§ **Try it**
Output only the line that contains "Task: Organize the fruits" and the lines after it, all verbatim, through the last one below.

§ **Dataset extract**
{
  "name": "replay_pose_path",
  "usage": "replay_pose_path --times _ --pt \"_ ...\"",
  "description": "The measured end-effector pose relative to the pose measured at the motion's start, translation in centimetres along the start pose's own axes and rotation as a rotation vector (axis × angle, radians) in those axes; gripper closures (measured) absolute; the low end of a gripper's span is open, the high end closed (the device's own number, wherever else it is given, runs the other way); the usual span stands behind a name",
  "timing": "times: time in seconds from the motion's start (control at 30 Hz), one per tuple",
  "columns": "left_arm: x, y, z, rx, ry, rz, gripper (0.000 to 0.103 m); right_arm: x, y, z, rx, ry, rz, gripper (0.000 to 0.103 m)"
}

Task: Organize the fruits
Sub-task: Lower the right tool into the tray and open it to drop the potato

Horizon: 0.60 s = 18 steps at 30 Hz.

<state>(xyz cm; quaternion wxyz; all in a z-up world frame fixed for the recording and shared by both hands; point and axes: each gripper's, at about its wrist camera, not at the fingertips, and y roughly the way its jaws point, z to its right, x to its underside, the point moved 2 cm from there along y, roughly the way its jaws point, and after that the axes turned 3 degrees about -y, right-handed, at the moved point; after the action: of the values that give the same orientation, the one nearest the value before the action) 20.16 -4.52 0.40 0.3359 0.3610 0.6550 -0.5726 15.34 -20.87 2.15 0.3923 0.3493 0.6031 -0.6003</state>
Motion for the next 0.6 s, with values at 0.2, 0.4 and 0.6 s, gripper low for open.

§ **Output below**
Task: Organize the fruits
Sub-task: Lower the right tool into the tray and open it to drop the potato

Horizon: 0.60 s = 18 steps at 30 Hz.

<state>(xyz cm; quaternion wxyz; all in a z-up world frame fixed for the recording and shared by both hands; point and axes: each gripper's, at about its wrist camera, not at the fingertips, and y roughly the way its jaws point, z to its right, x to its underside, the point moved 2 cm from there along y, roughly the way its jaws point, and after that the axes turned 3 degrees about -y, right-handed, at the moved point; after the action: of the values that give the same orientation, the one nearest the value before the action) 20.16 -4.52 0.40 0.3359 0.3610 0.6550 -0.5726 15.34 -20.87 2.15 0.3923 0.3493 0.6031 -0.6003</state>
Motion for the next 0.6 s, with values at 0.2, 0.4 and 0.6 s, gripper low for open.

The output for this exercise is now complete.